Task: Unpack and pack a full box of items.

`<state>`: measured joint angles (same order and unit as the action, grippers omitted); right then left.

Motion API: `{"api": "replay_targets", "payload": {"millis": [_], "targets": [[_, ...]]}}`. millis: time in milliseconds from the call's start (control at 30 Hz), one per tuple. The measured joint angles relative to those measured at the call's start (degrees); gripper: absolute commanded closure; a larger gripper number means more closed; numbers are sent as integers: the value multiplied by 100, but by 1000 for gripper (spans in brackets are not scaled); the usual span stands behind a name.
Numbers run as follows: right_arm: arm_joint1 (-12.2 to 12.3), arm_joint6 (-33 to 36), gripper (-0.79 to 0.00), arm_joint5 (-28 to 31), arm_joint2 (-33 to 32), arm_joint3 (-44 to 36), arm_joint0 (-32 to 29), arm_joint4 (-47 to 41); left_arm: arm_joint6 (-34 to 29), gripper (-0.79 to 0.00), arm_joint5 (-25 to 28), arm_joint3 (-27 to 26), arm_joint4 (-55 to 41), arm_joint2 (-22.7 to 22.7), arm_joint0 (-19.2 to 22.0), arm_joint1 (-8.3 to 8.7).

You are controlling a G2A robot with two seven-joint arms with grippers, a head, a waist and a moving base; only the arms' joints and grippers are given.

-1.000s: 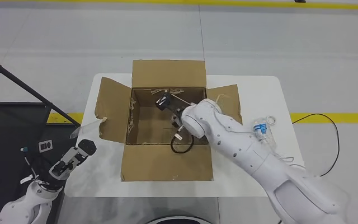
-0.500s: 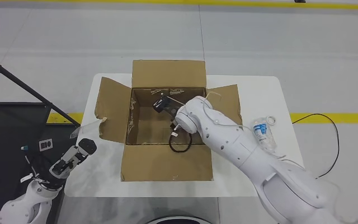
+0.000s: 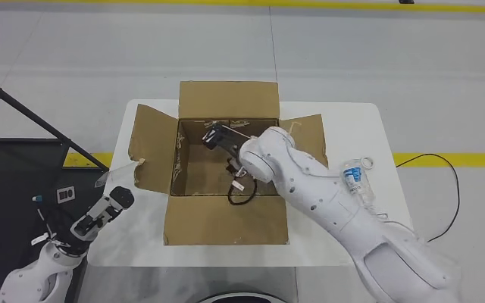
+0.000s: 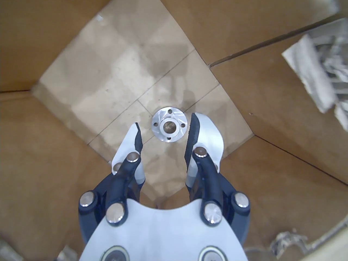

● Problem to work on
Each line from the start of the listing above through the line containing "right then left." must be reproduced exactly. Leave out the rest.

● Answer
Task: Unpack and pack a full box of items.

`<state>`: measured joint angles (same order and unit as the action, grippers omitted); right then left.

With this, the exercise is finished.